A visit to the west would surely be a golden point win for a region so hard hit by drought.
Outdoor art scores a big one
The Lake Dunn Sculpture Trail, a 200km-long personal art gallery that is western Queensland's best kept secret, has been enchanting those in the know with its creativity, imagination and whimsy for nine years now.
The addition of the Johnathan Thurston statue brings the number of artworks wound around trees, hovering on windmills, resting on road verges and standing majestically on cliffs to 38.
Milynda has no intention of stopping yet - a sculpture of 'Old Faraway', Nat Buchanan and his camel team, and her version of Harry Redford's fateful white bull - are some of the next projects brimming in her imagination.
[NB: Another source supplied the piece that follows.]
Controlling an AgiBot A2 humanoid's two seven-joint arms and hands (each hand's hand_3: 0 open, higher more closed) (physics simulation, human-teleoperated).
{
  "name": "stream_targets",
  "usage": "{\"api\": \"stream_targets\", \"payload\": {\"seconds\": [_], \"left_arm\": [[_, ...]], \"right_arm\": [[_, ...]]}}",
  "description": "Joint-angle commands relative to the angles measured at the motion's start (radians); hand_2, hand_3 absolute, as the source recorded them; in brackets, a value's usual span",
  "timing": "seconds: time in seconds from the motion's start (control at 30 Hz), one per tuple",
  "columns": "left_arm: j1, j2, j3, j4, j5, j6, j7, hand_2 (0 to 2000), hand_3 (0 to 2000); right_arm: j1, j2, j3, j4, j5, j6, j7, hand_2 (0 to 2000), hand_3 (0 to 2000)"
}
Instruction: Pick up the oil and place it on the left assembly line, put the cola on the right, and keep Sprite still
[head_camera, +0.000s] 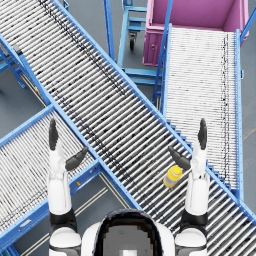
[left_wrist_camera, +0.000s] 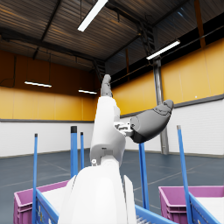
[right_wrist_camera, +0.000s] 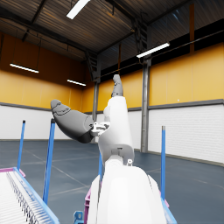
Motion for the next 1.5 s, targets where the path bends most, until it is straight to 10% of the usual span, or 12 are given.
{"api": "stream_targets", "payload": {"seconds": [0.03,1.5], "left_arm": [[0.008,-0.001,-0.010,-0.001,0.000,0.000,0.000,0,0],[-0.071,0.040,0.026,-0.016,0.000,0.000,0.000,0,0]], "right_arm": [[0.007,0.000,0.007,0.005,0.000,0.000,0.000,0,0],[-0.312,-0.016,0.169,0.073,0.000,0.000,0.000,0,0]]}}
She has also been talking to the Guinness Book of World Records about creating the world's largest wire sculpture without reinforcing, which would rule out her seven-metre-long Muttaburrasaurus creation.
Nick-named Barb, weighing about half a tonne, has about three kilometres of barbed wire wound into it, but incorporates steel in its design.
Milynda has drawn up a design for a reclining kangaroo for the record, another Lake Dunn Sculpture trail eye-catcher, but says the amount of red tape needed might bring the attempt to a halt.
"It will be the largest in the world so it might take me two weeks to make," she explained. "It needs so many witnesses watching in rotation all the time - finding enough people might be tricky."
The whole sculpture trail has won Wikipedia credibility, being GPSed on Wiki-maps for others to find.